-- Given information follows --

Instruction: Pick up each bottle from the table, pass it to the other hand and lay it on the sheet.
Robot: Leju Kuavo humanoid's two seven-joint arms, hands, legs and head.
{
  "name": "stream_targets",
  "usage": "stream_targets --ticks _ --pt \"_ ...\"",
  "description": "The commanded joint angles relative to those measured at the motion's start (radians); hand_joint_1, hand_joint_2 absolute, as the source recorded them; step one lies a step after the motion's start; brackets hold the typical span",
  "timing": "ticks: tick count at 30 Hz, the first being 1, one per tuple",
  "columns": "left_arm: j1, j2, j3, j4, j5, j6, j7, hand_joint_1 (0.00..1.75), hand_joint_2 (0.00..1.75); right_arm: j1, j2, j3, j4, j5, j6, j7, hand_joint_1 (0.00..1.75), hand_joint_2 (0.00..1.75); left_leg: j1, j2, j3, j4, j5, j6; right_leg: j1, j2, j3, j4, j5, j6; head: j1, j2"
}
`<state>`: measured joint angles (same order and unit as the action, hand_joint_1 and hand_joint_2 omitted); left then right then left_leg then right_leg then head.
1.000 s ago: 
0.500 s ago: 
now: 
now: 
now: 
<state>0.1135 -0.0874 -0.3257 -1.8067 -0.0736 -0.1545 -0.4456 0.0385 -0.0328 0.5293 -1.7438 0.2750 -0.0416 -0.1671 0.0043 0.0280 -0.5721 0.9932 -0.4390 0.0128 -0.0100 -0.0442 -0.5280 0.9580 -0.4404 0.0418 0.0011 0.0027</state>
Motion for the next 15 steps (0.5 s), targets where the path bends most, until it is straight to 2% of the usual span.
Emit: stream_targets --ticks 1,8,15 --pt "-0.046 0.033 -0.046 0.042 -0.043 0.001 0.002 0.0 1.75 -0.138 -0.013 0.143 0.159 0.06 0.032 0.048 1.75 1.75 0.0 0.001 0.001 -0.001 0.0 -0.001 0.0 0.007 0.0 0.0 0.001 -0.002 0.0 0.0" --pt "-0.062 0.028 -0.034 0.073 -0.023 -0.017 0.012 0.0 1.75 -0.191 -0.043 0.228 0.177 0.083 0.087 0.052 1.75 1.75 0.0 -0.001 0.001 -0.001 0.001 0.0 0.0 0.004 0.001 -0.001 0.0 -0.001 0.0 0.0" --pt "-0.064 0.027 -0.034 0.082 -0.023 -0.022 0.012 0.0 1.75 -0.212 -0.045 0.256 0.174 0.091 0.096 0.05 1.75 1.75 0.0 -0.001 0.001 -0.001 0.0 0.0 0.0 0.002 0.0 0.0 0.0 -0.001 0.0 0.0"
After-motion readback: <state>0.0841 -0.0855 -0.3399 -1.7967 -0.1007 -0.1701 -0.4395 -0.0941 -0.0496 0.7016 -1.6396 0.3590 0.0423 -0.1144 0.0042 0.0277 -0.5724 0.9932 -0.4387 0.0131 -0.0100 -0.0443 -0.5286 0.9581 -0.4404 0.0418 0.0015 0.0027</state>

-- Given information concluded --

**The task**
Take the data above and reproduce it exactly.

**Task result**
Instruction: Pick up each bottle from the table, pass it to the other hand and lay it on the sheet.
Robot: Leju Kuavo humanoid's two seven-joint arms, hands, legs and head.
{
  "name": "stream_targets",
  "usage": "stream_targets --ticks _ --pt \"_ ...\"",
  "description": "The commanded joint angles relative to those measured at the motion's start (radians); hand_joint_1, hand_joint_2 absolute, as the source recorded them; step one lies a step after the motion's start; brackets hold the typical span",
  "timing": "ticks: tick count at 30 Hz, the first being 1, one per tuple",
  "columns": "left_arm: j1, j2, j3, j4, j5, j6, j7, hand_joint_1 (0.00..1.75), hand_joint_2 (0.00..1.75); right_arm: j1, j2, j3, j4, j5, j6, j7, hand_joint_1 (0.00..1.75), hand_joint_2 (0.00..1.75); left_leg: j1, j2, j3, j4, j5, j6; right_leg: j1, j2, j3, j4, j5, j6; head: j1, j2"
}
`<state>`: measured joint angles (same order and unit as the action, hand_joint_1 and hand_joint_2 omitted); left then right then left_leg then right_leg then head.
1.000 s ago: 
0.500 s ago: 
now: 
now: 
now: 
<state>0.1135 -0.0874 -0.3257 -1.8067 -0.0736 -0.1545 -0.4456 0.0385 -0.0328 0.5293 -1.7438 0.2750 -0.0416 -0.1671 0.0043 0.0280 -0.5721 0.9932 -0.4390 0.0128 -0.0100 -0.0442 -0.5280 0.9580 -0.4404 0.0418 0.0011 0.0027</state>
Motion for the next 15 steps (0.5 s), targets where the path bends most, until it is straight to 2% of the usual span.
Emit: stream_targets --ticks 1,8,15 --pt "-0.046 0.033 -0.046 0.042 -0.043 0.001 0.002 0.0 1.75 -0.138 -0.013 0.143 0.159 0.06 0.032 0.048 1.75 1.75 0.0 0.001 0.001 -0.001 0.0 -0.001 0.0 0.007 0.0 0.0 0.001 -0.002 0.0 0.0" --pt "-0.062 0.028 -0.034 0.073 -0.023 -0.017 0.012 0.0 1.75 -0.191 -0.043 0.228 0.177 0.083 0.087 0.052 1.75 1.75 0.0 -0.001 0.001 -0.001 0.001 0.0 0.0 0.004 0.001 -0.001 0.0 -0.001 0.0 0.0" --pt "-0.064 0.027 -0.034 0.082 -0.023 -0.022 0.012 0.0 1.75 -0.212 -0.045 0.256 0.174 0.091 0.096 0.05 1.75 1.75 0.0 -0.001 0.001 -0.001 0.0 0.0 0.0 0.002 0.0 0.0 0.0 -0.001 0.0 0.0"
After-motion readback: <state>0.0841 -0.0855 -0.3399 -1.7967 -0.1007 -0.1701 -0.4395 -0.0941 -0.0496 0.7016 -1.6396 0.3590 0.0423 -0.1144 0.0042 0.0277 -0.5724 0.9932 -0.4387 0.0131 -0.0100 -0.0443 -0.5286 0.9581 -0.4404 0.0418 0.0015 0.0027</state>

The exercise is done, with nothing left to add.